无菌取小鼠股骨，含2％FCS的Hanks液冲洗骨髓，Ficoll分离，制备单个核细胞悬液，洗涤，计数调整所需的细胞浓度后待用。

2、饲养层细胞的培养

无菌取小鼠骨髓细胞，计数后调整到一定浓度，加于96孔板，每孔200ul，放于33度二氧化碳培养箱中培养，每周换液一次。一周后照射15Gy，再培养一周后种入细胞。

3、CAFC能力测定

无菌取小鼠骨髓细胞，计数后用IMDM培养基调整到一定浓度，取部分装于14ml的falcon管。对照组需细胞3.0375×106个细胞，照射组上调三倍，共需细胞9.1125×106个细胞。对照组配置浓度为40.5×104/ml的细胞悬液7.5ml，照射组配置浓度为12.15×105/ml的细胞悬液7.5ml。充分混匀(来回吹打十次)后吸取2.5ml加入下一含有5mlIMDM培养基的falcon管中，吹打十次混匀后，再次稀释。每个照射剂量梯度稀释五次。

取饲养层细胞培养板，吸取190ul培养基，按照浓度从低到高，每种浓度加20孔，每孔加200ul，种板。连续观察5周，细胞数≥5为阳性集落，最后用相关软件进行计算。

4、集落形成(克隆)能力测定

分装甲基纤维素培养基，-20℃保存。用前置于2-8℃冰箱内或室温下解冻；分离小鼠骨髓细胞，胎盘蓝染色计数细胞调整细胞浓度加入M3534，振荡器充分混匀，静置待气泡消失，用3ml注射器连接16#平头注射器针头，加入24孔板放入湿盒，置入37℃，5％CO2培养箱中培养14天。

从培养第5天开始在倒置显微镜下进行观察。低倍观察集落形成情况，细胞数≥30为阳性集落，集落形成率以每10⁵个细胞形成的集落数表示。

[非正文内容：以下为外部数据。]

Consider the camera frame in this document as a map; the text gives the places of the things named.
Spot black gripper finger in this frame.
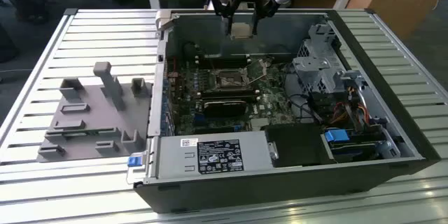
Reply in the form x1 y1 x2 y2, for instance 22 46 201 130
251 0 282 36
209 0 243 36

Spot silver CPU plate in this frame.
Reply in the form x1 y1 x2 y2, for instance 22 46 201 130
233 22 255 40

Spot CPU socket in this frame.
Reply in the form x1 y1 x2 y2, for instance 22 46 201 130
213 68 251 90

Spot silver drive cage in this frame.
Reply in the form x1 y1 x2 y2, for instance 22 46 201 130
293 23 351 95

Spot green motherboard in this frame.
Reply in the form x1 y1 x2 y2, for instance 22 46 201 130
163 55 299 135

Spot black graphics card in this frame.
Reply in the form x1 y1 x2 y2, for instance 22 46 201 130
202 99 249 119

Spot silver chipset heatsink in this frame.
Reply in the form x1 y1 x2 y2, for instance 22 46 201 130
250 118 270 131

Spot grey parts rack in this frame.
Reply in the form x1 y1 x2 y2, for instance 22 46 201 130
37 61 155 164

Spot blue disk carrier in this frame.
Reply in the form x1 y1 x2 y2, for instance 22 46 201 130
325 129 351 145

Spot black plastic shroud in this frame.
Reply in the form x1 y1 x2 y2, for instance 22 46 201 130
262 124 335 168

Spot dark chair base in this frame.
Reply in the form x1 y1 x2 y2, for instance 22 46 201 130
14 0 51 24

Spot grey power supply unit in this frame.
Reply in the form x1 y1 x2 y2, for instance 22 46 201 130
154 131 275 179

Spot green RAM stick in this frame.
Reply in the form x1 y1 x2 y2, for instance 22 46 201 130
62 129 117 136

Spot blue case latch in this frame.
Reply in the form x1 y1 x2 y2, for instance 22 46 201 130
129 155 146 168

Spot black open PC case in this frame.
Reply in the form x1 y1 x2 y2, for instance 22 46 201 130
133 8 443 215

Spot grey case corner handle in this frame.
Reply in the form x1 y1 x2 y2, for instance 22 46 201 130
154 9 177 32

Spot coloured wire bundle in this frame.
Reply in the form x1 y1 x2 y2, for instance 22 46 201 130
331 100 373 125

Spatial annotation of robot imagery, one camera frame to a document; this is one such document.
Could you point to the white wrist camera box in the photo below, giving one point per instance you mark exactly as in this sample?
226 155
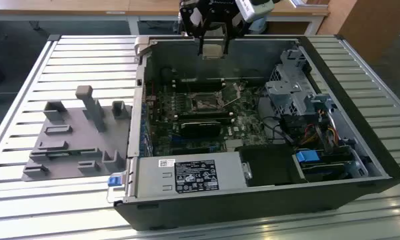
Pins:
253 10

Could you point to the blue case latch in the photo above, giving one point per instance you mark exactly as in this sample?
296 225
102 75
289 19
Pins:
116 181

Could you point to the silver metal drive cage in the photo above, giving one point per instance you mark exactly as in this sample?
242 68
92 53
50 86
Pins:
286 97

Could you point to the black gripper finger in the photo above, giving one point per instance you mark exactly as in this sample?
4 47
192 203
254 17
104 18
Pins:
237 31
186 30

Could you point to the grey parts rack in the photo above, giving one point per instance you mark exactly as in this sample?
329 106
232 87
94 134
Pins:
80 140

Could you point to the disk bay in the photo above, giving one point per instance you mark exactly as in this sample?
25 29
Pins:
326 170

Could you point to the silver chipset heatsink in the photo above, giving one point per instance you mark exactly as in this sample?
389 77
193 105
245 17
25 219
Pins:
233 145

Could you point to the green RAM stick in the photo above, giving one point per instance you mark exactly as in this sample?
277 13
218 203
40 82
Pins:
56 154

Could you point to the black PC case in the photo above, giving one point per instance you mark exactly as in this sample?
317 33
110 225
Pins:
286 205

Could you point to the wooden cabinet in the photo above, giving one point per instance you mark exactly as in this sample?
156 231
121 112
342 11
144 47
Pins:
373 25

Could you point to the black plastic shroud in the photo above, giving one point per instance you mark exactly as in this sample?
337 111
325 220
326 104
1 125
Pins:
269 166

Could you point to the silver CPU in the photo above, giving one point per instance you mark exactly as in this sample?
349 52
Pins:
213 52

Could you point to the graphics card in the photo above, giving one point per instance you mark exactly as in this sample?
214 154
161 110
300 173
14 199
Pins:
200 128

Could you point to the blue disk carrier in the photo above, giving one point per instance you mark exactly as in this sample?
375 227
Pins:
306 157

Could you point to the grey power supply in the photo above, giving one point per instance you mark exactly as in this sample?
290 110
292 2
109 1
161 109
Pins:
149 175

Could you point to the CPU socket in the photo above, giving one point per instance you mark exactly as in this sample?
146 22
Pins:
204 103

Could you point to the green motherboard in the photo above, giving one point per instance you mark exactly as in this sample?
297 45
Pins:
246 120

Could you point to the metal locking lever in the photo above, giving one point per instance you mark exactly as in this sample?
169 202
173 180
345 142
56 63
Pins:
230 102

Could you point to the black expansion slot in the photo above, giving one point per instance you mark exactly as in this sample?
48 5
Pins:
193 150

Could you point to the beige case latch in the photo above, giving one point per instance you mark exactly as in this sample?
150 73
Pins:
140 45

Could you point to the RAM slot with white clips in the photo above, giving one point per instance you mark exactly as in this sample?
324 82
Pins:
202 116
202 86
202 80
202 121

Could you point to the wooden desk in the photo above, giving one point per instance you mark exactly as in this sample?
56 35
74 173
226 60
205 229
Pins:
69 5

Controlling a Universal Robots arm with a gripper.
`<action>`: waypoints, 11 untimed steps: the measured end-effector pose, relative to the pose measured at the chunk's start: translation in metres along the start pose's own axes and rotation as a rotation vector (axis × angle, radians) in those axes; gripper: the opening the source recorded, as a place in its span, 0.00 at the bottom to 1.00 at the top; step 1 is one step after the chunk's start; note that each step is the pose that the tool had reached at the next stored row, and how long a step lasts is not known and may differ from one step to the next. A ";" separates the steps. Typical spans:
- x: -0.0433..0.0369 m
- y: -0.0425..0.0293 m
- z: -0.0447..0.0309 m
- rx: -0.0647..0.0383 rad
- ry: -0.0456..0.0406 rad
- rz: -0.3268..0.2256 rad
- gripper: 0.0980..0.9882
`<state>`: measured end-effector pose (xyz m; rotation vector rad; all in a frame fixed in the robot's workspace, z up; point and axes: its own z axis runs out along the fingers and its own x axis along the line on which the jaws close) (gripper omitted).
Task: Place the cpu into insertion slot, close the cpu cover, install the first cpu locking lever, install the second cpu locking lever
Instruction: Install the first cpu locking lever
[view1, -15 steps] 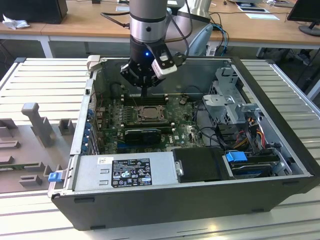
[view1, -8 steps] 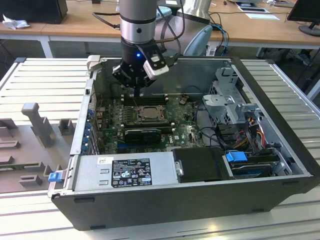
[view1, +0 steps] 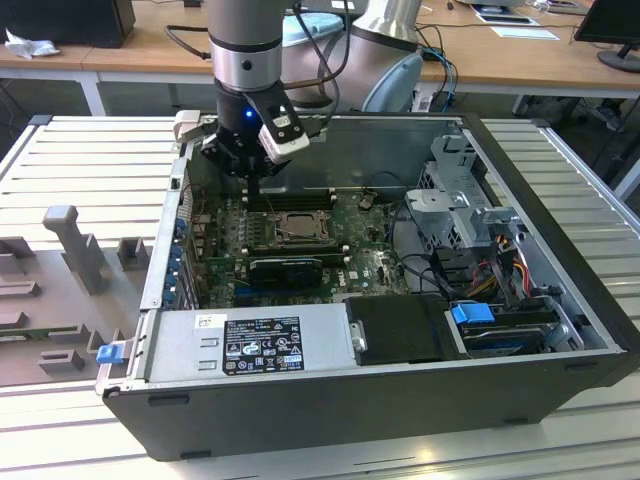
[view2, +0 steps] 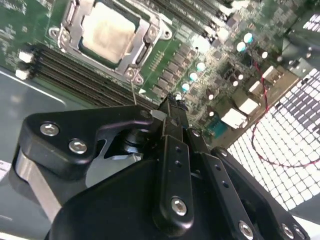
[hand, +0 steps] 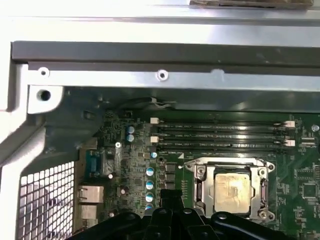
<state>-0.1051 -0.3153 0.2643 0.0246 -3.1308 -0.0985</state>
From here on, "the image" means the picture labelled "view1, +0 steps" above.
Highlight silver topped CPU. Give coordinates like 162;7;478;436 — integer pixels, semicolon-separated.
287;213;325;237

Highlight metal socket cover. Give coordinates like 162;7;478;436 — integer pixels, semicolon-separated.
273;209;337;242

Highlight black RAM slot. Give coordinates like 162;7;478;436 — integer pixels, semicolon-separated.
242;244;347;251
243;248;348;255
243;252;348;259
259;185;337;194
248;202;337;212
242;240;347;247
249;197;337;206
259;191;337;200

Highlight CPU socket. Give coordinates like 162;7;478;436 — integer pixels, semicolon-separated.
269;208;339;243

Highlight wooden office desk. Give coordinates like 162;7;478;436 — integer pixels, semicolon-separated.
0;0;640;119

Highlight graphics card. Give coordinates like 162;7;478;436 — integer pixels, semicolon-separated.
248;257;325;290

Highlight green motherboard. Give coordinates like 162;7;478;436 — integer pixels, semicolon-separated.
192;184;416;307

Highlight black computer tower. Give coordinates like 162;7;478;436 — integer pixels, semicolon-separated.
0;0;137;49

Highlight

5、全身照射小鼠生存率测定全身照射后，定期称重，每日观察小鼠死亡情况。

二、实验结果与讨论

1、p38抑制剂联合G-CSF对辐射暴露小鼠骨髓细胞及外周血白细胞计数的影响

小鼠按照射剂量分为2、4、6Gy三组，25只/组。照射后分别给予生理盐水、SB(15mg/kg，隔日给药，5次)、G-CSF(1ug/次，2次/日，连续6次)，SB+G-CSF，腹腔注射，每处理组5只。照射10天后，取骨髓细胞及外周血。结果发现如表1和2所示，不同照射剂量对小鼠骨髓及外周血计数均有抑制作用，而p38抑制剂联合G-CSF在6Gy照射后对小鼠骨髓与外周血白细胞有明显的保护作用，与照射组相比，P＜0.05.

表1p38抑制剂联合G-CSF对受照小鼠外周血的影响

表2p38抑制剂联合G-CSF对受照小鼠骨髓的影响

2.p38抑制剂联合G-CSF对辐射暴露小鼠骨髓细胞CAFC能力的影响

小鼠照射剂量为4Gy。照射后分别给予生理盐水、SB(15mg/kg，隔日给药，5次)、G-CSF(1ug/次，2次/日，连续6次)，SB+G-CSF，腹腔注射，每处理组5只。照射10天后，取骨髓细胞，进行CAFC能力检测。结果如图1所示，发现SB及联合用药组在第四周对小鼠的CAFC能力有显著的保护作用。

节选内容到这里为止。